Hayvanların varlığının olumlu etkileri, potansiyel dezavantajlardan çok daha ağır basmaktadır. Hastalık bulaşma vakaları seyrek olmakla birlikte, alınması gereken bazı önlemler vardır44.

  • Öncelikle parazitlerin veya zoonozların (insana bulaşabilen hayvan hastalıkları) varlığından kaçınmak için bazı hijyen önlemlerinin alınması ve hayvanın bir veteriner tarafından düzenli olarak izlenmesinin sağlanması önemlidir.
  • İkincisi, alerjenik reaksiyon olasılıkları göz önüne alındığında, hayvanın türünü dikkatli bir şekilde seçmek ve çevresini temiz tutmak önemlidir.
  • Son olarak, ısırık gibi kazalardan kaçınmak için hayvanların iyi eğitimli olmaları ve yeterli sağlık hizmeti almaları önemlidir.

Evcil hayvan terapisinin tarihi

Hayvanların tedavi edici kullanımına ilişkin ilk yazılar2, çiftlik hayvanlarının psikiyatrik rahatsızlıkları olan hastalarda tamamlayıcı tedaviler olarak kullanıldığını göstermektedir. Ancak uygulamayı hastane ortamında uygulayanlar hemşirelerdir. Modern hemşirelik tekniklerinin kurucusu olan Florence Nightingale, hastaların yaşam kalitesini iyileştirmek için hayvanların kullanılmasında öncülerden biriydi. Kırım Savaşı (1854-1856) sırasında, çocukluğundan beri hayvanların davranışlarını gözlemlediği için kaplumbağaların insanları rahatlatma ve kaygılarını azaltma gücüne sahip olduğunu bildiği için bir kaplumbağayı hastanede tuttu.

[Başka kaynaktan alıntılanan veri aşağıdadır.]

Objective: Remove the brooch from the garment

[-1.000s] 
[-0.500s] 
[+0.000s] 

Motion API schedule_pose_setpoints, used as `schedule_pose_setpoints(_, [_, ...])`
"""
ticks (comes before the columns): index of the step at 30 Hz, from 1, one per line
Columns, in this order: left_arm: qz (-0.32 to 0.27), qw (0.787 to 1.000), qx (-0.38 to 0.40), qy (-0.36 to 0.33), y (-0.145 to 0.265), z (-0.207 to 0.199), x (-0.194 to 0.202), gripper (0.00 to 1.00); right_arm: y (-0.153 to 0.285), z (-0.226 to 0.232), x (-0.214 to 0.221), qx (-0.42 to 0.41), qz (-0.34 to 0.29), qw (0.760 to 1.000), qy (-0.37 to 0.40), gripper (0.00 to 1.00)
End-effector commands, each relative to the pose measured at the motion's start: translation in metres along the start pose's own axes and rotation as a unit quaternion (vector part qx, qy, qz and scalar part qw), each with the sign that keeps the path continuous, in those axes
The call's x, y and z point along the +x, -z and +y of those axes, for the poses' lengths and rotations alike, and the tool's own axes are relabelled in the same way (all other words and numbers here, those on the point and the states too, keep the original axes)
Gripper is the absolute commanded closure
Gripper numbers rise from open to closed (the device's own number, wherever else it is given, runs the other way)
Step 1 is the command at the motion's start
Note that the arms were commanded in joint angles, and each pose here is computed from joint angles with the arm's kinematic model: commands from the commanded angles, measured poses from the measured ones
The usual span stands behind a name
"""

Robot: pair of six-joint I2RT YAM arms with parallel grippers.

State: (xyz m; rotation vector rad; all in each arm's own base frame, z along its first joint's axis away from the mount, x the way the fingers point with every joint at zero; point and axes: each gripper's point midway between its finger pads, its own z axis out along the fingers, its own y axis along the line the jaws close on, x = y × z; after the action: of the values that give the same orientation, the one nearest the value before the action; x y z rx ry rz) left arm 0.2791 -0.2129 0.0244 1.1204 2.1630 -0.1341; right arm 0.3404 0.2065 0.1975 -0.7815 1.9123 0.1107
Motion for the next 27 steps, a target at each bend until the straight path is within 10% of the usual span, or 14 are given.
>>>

Katkısı, evcil hayvan terapisinin babası olarak kabul edilen Amerikalı psikiyatrist Boris M. Levinson tarafından kabul edildi. 1950'lerde, psikiyatrik bozuklukların tedavisinde evcil hayvan kullanımının yararlarını bildiren ilk kişilerden biriydi. Günümüzde zooterapi ve bir hayvanın varlığını içeren aktiviteler çeşitli terapötik ortamlarda bulunmaktadır.